En su diario escribió: «Nunca había visto reunidas en un solo lugar tanta vileza, tanta miseria y tanta suciedad como en la ciudad de Plymouth. Todos los puertos donde he estado eran lugares pestilentes y deplorables, pero Plymouth es el peor. Y la zona o suburbio que llaman Dock es todavía peor que Plymouth; es como Sodoma comparado con Gomorra. Al pasar por sus sucias callejuelas, fui llamado, importunado por sus monstruosos habitantes, machos, hembras y homosexuales, mientras me dirigía al asilo de pobres, donde tienen a los viejos hasta que les entierran con aparente dignidad. Todavía siento la profunda tristeza que me invadió al verlo. La medicina me ha hecho conocer la miseria en muchas formas, no soy melindroso; pero la inmundicia, la crueldad y la total ignorancia que hay en ese lugar, y en su hospital, superan todo lo que había visto o imaginado. Un viejo que había perdido el juicio estaba encadenado en la oscuridad, sentado sobre sus propios excrementos, desnudo, cubierto sólo por una manta; y había niños idiotas; y azotainas. Conocía todas estas cosas, no son nada nuevo; pero al ver hasta qué extremo llegaban allí, ya no sentí indignación sino asco y desesperación. Fue un milagro que acudiera a la cita con el capellán para asistir a un concierto; mis pies, más serenos que mi cabeza, me llevaron hasta el lugar. Extraña música, muy bien interpretada, especialmente la trompeta; era de un compositor alemán, un Molter. La pieza, en mi opinión, no decía nada, pero servía para ofrecer un agradable fondo de violoncelos e instrumentos de viento de madera donde la trompeta emitía exquisitos sonidos, dando colorido a la estructura formal y elegante. Creía que la música era el modo de encontrar la definición de una idea que no estaba clara para mí, lo mismo que pensaba que la belleza física y el estilo eran la virtud, o que reemplazaban la virtud, o que la virtud estaba en otro plano. Pero aunque la música apartó estos pensamientos durante un tiempo, ahora han vuelto, y no tengo fuerza de voluntad para poner en claro ésta ni cualquier otra situación. En mi país hay una lápida romana que lleva inscrito
Fui non sum non curo,
y a menudo me tumbaba junto a ella a escuchar los chotacabras, y sentía allí una gran paz, una gran
tranquilitas animi el indolentia corporis.
Digo
país,
en singular, y sin embargo, arde aún entre las cenizas de la cobarde indulgencia la llama del odio hacia los españoles y pervive el deseo de conseguir la independencia catalana». Miró por la ventana de la cabina, observó el agua de Sound, grasienta, con la indescriptible inmundicia de Plymouth y hasta una rata hinchada flotando en ella, y luego metió la pluma en el tintero. «Pero por otra parte, cuando pienso en qué harán con la independencia, cuando pienso en todas las posibilidades de ser felices que tenemos y en nuestro Estado actual, me pregunto si esa llama seguirá ardiendo. ¡Hay tantas posibilidades y a la vez tanta miseria!
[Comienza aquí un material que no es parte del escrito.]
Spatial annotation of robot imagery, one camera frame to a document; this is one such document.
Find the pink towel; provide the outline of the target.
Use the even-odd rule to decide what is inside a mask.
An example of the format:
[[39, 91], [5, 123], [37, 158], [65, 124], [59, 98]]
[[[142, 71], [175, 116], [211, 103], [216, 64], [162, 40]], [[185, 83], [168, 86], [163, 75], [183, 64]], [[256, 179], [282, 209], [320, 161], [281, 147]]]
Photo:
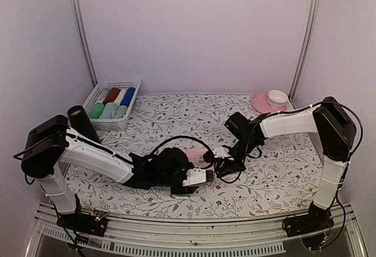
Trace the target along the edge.
[[206, 149], [187, 149], [186, 155], [195, 168], [204, 169], [209, 166], [209, 163], [203, 159], [206, 152]]

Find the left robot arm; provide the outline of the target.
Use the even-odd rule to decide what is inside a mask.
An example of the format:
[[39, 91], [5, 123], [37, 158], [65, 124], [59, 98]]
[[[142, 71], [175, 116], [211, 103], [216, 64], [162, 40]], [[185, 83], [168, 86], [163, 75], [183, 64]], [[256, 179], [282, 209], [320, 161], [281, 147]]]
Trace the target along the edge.
[[160, 185], [170, 187], [174, 194], [191, 194], [207, 181], [205, 170], [195, 168], [179, 148], [166, 148], [158, 155], [121, 155], [80, 134], [63, 115], [31, 130], [25, 149], [14, 158], [21, 162], [26, 176], [39, 182], [58, 213], [75, 230], [87, 225], [87, 217], [58, 168], [60, 162], [97, 172], [130, 188]]

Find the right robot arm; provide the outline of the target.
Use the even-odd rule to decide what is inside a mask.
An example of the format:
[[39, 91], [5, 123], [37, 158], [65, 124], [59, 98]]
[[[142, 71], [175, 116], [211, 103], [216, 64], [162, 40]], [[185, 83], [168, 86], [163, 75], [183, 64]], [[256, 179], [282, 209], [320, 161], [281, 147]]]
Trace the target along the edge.
[[237, 139], [236, 144], [214, 150], [214, 155], [231, 167], [229, 171], [220, 171], [218, 177], [244, 171], [246, 157], [267, 139], [298, 133], [318, 135], [323, 151], [323, 171], [309, 214], [303, 222], [308, 231], [316, 231], [327, 220], [356, 150], [353, 143], [357, 128], [349, 117], [351, 112], [331, 96], [304, 108], [264, 113], [254, 119], [236, 112], [224, 124]]

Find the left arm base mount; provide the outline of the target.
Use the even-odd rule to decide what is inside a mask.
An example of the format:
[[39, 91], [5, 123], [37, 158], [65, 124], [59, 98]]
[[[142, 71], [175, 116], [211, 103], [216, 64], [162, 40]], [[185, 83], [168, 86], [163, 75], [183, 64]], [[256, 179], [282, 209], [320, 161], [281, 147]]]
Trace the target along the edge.
[[72, 213], [63, 215], [58, 213], [57, 225], [74, 232], [104, 237], [108, 220], [106, 218], [98, 220], [91, 214]]

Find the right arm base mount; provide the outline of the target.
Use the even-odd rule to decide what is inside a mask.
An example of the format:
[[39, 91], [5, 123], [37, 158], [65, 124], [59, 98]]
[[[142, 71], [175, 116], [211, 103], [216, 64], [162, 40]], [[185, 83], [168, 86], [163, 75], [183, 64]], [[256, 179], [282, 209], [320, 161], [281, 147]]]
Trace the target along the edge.
[[303, 247], [312, 252], [321, 251], [332, 245], [342, 234], [345, 222], [345, 207], [340, 204], [343, 221], [338, 234], [333, 238], [334, 219], [330, 211], [309, 210], [305, 215], [289, 215], [282, 221], [282, 229], [288, 237], [301, 236], [308, 233], [320, 231], [316, 235], [301, 238]]
El odio es la única fuerza motriz, una lucha amarga y llena de rabia; la niñez es la única felicidad, pero uno no lo sabe. Luego uno mantiene una batalla que no es posible ganar, una batalla perdida contra la enfermedad y casi siempre contra la pobreza. La vida es una larga enfermedad que sólo puede terminar de una manera, y sus últimos años son espantosos: uno es débil, está torturado por la muerte, tiene dolores reumáticos, va perdiendo el juicio, ya no tiene ocupación ni familia ni amigos; un hombre debe rezar por ser imbécil o tener un corazón de piedra. Todos estamos sentenciados a muerte, que a menudo es ignominiosa y con frecuencia dolorosa; además, las oportunidades de ser felices se pierden con indescriptible facilidad por los celos, las riñas, el resentimiento, la vanidad y el falso sentido del honor, ese concepto estúpido y peligroso. No tengo mucha agudeza —mi comportamiento respecto a Diana lo prueba—, pero hubiera jurado que Sophie era menos superficial, más decidida, enérgica, valiente. Pero, por supuesto, ella no conoce los sentimientos de Jack como yo». Volvió a levantar la vista de la página y vio su rostro. Ella estaba allí, a pocos pies por debajo de él, pasando de izquierda a derecha en el bote que rodeaba la popa de la fragata; miraba hacia arriba, hacia el coronamiento, por encima de la ventana de la cabina, con la boca ligeramente abierta, mordiéndose un labio, y con una expresión asustada en sus enormes ojos. El almirante Haddock estaba sentado junto a ella, y Cecilia.